--- WORK TO BE COMPLETED ---
Scan the material below for lines with the word "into". Reply with the count and no other words.

DATA SHOWN Block Start

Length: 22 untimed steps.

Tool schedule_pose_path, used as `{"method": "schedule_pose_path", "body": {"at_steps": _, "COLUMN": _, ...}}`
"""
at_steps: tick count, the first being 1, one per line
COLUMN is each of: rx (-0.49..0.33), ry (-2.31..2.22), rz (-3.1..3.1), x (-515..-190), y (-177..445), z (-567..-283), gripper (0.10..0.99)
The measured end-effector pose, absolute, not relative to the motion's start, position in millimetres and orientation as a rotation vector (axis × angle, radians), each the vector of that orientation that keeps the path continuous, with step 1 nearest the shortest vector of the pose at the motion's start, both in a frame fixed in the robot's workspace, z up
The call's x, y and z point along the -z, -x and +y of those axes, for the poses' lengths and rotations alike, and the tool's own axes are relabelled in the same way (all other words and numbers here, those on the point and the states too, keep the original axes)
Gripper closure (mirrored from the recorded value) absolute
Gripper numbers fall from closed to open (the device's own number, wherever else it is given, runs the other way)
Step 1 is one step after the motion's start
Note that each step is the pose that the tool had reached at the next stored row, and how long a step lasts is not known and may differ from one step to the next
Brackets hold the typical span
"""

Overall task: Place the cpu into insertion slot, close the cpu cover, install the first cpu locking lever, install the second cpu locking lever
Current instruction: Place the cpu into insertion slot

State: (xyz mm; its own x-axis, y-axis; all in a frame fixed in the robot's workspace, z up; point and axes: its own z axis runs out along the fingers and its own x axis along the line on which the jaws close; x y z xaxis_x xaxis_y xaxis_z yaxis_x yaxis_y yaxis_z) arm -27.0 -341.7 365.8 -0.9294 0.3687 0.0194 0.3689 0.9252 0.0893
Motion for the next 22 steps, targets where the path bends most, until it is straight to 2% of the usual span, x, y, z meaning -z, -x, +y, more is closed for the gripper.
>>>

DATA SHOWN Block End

--- ANSWER BOX ---
2